- About this task
Your task is to repeat exactly the lines below between the line holding "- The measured" and the line holding "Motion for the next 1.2", inclusive, and only those.

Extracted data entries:
____

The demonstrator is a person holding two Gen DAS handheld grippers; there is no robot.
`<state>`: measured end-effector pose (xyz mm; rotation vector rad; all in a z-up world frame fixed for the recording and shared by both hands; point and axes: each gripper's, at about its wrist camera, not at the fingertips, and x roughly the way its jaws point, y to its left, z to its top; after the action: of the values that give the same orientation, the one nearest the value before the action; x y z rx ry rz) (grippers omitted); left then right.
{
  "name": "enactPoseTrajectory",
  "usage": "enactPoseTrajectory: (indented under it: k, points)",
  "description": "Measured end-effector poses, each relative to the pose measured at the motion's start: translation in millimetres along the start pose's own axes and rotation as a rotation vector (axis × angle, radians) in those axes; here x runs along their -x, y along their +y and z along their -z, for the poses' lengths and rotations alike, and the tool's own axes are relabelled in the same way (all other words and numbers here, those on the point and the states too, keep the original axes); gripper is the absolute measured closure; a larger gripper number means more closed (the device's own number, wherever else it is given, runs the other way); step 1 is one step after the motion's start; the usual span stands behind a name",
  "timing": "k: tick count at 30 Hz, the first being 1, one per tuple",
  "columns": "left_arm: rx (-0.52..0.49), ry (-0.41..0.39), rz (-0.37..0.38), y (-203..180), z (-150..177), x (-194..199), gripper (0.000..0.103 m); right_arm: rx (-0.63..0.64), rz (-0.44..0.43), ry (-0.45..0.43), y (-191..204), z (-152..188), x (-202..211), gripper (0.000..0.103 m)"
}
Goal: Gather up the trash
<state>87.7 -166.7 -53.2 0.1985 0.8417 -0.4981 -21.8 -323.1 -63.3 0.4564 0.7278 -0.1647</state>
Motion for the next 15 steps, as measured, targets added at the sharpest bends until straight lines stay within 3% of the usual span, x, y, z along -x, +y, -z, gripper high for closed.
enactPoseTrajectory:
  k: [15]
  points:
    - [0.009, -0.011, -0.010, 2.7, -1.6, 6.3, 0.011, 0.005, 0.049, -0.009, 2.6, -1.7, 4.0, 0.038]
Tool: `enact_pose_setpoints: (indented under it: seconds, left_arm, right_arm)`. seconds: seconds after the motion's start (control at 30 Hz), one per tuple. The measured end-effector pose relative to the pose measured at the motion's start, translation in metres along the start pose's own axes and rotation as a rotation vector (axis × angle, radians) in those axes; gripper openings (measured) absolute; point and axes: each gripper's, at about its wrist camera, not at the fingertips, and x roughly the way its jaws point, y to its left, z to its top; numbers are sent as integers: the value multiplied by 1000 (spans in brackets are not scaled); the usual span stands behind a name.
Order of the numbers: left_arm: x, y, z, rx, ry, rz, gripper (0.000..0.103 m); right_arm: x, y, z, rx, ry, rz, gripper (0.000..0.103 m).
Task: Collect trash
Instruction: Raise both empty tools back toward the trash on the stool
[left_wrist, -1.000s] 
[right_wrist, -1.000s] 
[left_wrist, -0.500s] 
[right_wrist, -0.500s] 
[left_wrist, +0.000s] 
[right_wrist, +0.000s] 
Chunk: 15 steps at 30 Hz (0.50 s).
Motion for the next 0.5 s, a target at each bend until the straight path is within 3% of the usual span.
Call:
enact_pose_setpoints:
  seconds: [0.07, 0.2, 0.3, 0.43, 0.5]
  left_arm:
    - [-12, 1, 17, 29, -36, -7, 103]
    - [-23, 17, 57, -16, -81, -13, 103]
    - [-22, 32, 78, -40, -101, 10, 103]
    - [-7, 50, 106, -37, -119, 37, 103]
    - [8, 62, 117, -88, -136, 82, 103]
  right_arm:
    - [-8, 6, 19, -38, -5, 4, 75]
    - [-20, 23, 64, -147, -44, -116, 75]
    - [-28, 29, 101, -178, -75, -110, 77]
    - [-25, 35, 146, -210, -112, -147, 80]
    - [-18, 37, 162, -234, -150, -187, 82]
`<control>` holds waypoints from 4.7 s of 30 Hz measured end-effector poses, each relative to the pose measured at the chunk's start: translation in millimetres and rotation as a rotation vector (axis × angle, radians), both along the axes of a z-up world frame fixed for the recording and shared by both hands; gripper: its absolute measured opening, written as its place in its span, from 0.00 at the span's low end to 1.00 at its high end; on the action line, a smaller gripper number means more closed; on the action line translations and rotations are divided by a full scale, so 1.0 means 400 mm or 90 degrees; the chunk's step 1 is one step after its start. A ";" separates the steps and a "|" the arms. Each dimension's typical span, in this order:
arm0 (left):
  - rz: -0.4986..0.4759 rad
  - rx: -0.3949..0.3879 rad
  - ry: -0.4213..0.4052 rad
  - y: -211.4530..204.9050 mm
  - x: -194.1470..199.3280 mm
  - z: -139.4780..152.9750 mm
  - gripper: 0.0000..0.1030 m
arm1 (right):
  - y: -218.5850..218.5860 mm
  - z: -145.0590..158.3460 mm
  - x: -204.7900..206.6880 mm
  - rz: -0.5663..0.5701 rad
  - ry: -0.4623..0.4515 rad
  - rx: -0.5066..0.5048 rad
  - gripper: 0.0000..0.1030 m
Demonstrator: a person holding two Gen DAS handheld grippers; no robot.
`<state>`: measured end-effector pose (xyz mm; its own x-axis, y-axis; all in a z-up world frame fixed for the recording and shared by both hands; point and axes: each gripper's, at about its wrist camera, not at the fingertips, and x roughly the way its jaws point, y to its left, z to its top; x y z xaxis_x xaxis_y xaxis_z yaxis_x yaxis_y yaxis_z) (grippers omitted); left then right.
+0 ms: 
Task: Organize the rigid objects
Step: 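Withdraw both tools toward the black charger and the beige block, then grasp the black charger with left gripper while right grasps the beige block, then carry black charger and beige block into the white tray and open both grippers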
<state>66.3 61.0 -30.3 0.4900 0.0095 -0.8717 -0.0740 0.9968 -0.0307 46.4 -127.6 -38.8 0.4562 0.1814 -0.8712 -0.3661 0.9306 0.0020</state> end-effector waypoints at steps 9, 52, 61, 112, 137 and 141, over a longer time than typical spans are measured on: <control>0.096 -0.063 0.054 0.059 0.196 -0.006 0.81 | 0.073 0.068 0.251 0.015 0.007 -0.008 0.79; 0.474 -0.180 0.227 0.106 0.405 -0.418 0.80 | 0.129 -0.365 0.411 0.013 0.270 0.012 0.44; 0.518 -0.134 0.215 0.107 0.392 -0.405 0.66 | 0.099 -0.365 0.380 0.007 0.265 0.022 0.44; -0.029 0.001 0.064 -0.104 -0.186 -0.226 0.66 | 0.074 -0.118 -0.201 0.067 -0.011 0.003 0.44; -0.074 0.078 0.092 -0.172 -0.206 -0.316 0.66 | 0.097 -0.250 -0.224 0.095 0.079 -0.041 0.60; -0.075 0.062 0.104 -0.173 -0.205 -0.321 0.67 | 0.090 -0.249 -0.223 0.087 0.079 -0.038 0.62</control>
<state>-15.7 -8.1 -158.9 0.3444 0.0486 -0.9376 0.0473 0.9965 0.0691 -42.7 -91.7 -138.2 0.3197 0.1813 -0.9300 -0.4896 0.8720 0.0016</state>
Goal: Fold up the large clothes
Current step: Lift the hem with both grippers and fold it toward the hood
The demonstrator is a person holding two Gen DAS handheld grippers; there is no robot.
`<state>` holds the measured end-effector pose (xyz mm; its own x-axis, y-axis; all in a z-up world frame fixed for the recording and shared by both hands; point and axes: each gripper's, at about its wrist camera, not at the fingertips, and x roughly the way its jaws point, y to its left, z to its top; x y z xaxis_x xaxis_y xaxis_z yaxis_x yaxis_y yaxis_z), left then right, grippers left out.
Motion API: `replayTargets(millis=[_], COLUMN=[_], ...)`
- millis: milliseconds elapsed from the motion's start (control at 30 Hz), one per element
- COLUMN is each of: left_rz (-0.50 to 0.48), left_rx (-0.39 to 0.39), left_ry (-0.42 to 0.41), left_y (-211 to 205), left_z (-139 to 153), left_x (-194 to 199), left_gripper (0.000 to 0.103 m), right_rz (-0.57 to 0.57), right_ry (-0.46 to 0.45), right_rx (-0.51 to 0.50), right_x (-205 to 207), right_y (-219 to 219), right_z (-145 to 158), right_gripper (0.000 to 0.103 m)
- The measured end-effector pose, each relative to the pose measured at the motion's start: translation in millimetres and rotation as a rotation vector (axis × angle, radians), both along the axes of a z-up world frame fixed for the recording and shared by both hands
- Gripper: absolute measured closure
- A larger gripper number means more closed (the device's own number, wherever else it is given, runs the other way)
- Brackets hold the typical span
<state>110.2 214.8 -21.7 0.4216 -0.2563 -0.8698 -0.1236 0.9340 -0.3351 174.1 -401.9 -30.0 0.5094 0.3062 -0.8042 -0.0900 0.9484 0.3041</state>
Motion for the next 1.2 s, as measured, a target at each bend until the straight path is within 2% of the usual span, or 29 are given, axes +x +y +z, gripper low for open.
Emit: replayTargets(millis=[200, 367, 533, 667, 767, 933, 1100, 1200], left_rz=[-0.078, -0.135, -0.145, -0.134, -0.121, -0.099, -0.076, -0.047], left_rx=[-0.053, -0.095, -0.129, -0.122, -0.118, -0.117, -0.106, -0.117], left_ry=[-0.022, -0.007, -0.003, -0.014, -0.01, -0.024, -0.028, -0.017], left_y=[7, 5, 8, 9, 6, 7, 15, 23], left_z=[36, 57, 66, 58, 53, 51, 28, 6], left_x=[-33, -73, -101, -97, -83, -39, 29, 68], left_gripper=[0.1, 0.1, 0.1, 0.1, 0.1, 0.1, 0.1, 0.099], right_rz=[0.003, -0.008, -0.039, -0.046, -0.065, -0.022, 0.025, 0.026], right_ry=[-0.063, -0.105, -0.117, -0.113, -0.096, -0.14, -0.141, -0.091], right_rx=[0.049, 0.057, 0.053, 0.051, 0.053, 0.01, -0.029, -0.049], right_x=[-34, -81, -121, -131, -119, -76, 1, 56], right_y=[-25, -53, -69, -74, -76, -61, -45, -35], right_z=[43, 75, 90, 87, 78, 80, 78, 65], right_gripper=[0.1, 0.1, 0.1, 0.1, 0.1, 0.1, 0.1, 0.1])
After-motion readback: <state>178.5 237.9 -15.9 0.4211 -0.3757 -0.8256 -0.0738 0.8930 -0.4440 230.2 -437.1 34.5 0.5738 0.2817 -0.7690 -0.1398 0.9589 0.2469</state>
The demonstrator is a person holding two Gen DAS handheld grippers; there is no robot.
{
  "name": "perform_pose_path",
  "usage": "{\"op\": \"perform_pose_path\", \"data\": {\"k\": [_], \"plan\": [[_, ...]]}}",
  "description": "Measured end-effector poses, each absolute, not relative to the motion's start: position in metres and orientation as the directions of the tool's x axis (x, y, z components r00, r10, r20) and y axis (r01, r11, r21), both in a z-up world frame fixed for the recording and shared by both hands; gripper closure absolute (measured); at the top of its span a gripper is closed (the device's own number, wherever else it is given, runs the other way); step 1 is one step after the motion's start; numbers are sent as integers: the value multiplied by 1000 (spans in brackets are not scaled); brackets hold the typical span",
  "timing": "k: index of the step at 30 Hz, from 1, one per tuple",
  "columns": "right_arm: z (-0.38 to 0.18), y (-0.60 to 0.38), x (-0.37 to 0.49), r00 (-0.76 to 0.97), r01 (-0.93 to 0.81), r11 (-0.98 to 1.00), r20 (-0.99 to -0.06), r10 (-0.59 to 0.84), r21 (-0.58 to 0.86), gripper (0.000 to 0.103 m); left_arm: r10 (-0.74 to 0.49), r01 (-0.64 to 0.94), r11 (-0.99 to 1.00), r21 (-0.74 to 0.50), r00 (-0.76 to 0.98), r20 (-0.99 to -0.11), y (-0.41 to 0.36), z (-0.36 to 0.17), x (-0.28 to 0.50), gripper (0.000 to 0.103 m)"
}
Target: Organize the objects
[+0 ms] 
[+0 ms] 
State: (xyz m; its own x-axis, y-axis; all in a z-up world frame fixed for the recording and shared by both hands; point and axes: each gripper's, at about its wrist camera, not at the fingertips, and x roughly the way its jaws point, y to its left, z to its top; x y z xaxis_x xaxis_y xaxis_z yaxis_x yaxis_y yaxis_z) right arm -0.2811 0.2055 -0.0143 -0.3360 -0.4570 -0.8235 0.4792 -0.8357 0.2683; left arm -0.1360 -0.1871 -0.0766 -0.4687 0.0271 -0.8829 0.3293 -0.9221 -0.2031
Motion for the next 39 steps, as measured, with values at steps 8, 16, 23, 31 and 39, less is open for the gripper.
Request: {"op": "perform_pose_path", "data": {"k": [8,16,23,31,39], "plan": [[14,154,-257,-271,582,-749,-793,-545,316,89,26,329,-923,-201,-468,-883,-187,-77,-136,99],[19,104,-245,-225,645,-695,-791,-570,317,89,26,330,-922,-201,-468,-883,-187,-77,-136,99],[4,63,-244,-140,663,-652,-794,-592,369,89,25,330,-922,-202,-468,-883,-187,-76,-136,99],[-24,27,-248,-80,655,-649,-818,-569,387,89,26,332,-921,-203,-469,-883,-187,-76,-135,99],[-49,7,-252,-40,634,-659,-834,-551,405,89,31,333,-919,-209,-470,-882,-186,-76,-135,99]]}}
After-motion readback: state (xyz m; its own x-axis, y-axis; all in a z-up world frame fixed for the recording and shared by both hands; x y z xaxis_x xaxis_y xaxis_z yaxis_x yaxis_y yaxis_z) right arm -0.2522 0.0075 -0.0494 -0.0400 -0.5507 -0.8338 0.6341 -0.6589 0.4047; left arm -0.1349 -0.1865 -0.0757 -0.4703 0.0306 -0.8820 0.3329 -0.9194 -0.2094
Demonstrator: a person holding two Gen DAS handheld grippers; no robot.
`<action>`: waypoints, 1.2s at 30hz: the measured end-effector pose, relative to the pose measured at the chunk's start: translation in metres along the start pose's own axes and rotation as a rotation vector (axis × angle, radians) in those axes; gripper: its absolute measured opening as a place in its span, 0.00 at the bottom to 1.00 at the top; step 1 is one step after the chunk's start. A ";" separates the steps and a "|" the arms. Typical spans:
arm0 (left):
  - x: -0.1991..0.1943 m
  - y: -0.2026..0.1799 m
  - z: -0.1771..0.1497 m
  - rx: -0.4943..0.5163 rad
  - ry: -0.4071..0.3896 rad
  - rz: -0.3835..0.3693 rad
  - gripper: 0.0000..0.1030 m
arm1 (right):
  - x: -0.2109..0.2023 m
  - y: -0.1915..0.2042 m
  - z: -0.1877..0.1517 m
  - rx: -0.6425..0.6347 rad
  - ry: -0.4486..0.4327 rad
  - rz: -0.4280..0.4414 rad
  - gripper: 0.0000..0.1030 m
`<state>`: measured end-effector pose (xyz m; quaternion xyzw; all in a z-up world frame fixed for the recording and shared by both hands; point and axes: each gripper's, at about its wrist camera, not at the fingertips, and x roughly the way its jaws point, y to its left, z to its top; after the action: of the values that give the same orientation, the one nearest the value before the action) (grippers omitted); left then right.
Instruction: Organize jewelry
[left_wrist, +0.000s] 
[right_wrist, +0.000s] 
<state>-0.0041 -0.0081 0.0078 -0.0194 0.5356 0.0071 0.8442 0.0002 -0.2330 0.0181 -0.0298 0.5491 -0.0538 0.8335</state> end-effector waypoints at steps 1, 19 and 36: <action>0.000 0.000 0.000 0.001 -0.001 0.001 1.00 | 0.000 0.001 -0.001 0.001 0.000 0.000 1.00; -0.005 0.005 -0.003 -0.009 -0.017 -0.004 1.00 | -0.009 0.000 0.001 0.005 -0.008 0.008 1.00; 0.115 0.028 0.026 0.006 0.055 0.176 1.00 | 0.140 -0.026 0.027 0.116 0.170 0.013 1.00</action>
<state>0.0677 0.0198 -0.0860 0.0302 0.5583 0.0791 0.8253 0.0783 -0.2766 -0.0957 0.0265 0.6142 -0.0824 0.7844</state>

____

- Answer to this problem
- The measured end-effector pose, each relative to the pose measured at the motion's start: translation in millimetres and rotation as a rotation vector (axis × angle, radians), both along the axes of a z-up world frame fixed for the recording and shared by both hands
- Gripper: absolute measured closure
- A larger gripper number means more closed (the device's own number, wherever else it is given, runs the other way)
- Brackets hold the typical span
<state>110.2 214.8 -21.7 0.4216 -0.2563 -0.8698 -0.1236 0.9340 -0.3351 174.1 -401.9 -30.0 0.5094 0.3062 -0.8042 -0.0900 0.9484 0.3041</state>
Motion for the next 1.2 s, as measured, a target at each bend until the straight path is within 2% of the usual span, or 29 are given, axes +x +y +z, gripper low for open.

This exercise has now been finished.